**TASK**
Extract only the first line of the listing and every line after it up to and including the one with "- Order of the". Omit the pictures.

-- Opening Marker --

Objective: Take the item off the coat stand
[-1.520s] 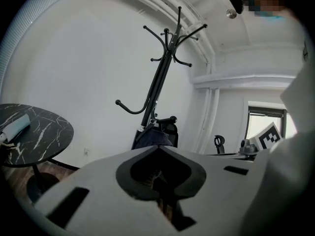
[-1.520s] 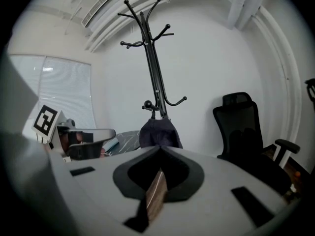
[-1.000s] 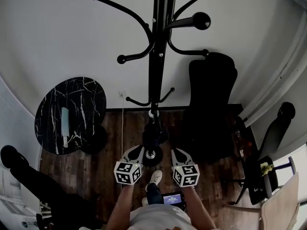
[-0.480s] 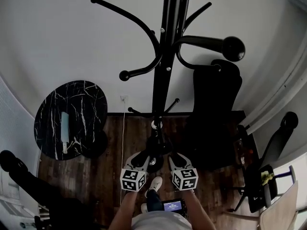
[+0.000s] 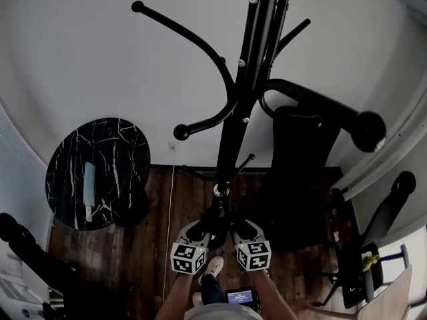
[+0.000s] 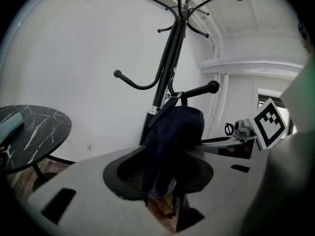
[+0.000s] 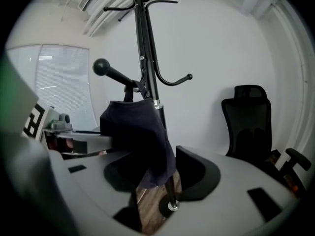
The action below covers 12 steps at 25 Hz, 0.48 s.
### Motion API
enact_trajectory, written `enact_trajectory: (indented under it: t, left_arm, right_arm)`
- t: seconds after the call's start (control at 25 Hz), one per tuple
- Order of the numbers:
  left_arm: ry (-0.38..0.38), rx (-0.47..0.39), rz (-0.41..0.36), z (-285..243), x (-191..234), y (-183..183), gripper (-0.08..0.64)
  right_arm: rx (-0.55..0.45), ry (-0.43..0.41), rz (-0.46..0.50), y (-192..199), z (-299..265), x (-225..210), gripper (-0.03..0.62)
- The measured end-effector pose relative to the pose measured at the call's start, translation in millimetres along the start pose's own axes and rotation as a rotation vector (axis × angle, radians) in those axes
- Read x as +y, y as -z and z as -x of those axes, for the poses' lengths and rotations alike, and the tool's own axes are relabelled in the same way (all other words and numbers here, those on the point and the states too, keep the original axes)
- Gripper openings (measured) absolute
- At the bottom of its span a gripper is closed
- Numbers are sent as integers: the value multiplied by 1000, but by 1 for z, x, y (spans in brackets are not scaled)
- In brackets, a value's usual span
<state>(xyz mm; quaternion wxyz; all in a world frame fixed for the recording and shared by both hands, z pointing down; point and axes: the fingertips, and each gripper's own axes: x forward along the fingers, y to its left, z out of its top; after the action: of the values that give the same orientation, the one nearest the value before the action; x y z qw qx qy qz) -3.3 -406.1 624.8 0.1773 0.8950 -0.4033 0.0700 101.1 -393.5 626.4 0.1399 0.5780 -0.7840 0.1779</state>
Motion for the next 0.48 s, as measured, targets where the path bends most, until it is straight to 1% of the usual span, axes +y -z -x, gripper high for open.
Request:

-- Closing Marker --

**ANSWER TO THIS PROBLEM**
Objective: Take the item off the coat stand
[-1.520s] 
[-1.520s] 
[-1.000s] 
[-0.480s] 
[+0.000s] 
[+0.000s] 
[+0.000s] 
The action below covers 12 steps at 25 Hz, 0.48 s.
### Motion API
enact_trajectory, written `enact_trajectory: (indented under it: t, left_arm, right_arm)`
- t: seconds after the call's start (control at 25 Hz), one per tuple
- Order of the numbers:

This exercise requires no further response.